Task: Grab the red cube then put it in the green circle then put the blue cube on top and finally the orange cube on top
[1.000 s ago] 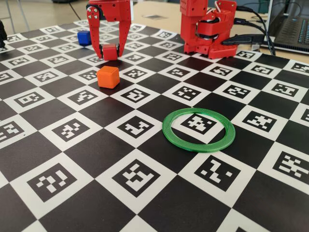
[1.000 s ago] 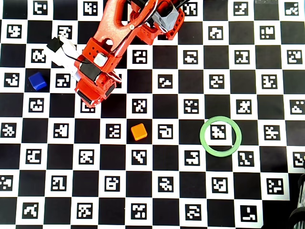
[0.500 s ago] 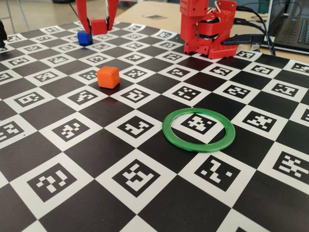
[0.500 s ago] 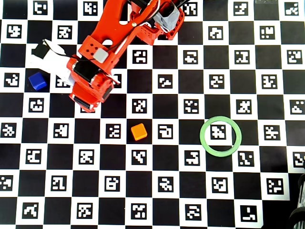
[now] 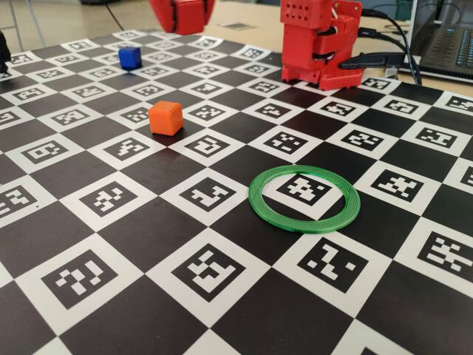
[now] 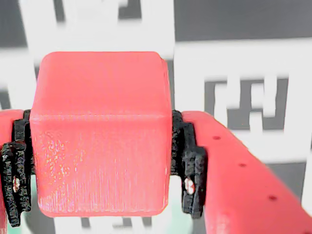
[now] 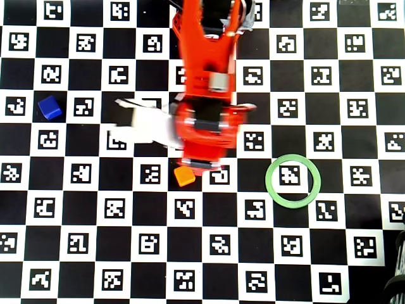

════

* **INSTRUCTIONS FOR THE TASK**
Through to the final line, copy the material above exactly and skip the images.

* **RESPONSE TO THIS TASK**
Task: Grab the red cube then put it in the green circle then put the blue cube on top and finally the orange cube on top
[1.000 s ago] 
[1.000 s ago] 
[0.500 s ago] 
[0.500 s ago] 
[now] 
[now] 
[now] 

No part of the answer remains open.